--- Data ---
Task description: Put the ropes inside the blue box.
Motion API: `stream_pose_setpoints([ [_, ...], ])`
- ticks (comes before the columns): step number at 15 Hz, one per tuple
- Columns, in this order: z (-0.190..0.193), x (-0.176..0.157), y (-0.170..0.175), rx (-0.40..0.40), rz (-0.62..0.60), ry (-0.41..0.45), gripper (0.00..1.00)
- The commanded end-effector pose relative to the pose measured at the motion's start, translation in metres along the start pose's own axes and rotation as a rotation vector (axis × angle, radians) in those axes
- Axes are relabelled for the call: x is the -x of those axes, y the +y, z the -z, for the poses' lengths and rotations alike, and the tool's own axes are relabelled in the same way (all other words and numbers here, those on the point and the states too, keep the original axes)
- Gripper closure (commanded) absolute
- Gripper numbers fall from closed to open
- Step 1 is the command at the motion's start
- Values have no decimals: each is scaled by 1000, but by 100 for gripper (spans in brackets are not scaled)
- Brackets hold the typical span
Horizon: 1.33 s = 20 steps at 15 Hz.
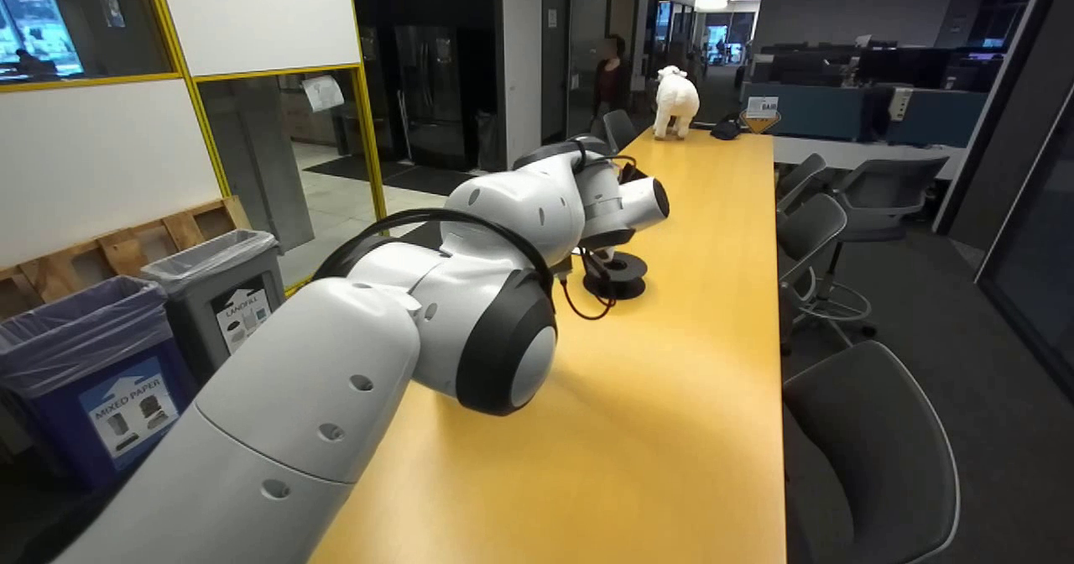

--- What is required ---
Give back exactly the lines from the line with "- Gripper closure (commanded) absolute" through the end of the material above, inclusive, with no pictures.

--- Solution below ---
- Gripper closure (commanded) absolute
- Gripper numbers fall from closed to open
- Step 1 is the command at the motion's start
- Values have no decimals: each is scaled by 1000, but by 100 for gripper (spans in brackets are not scaled)
- Brackets hold the typical span
Horizon: 1.33 s = 20 steps at 15 Hz.

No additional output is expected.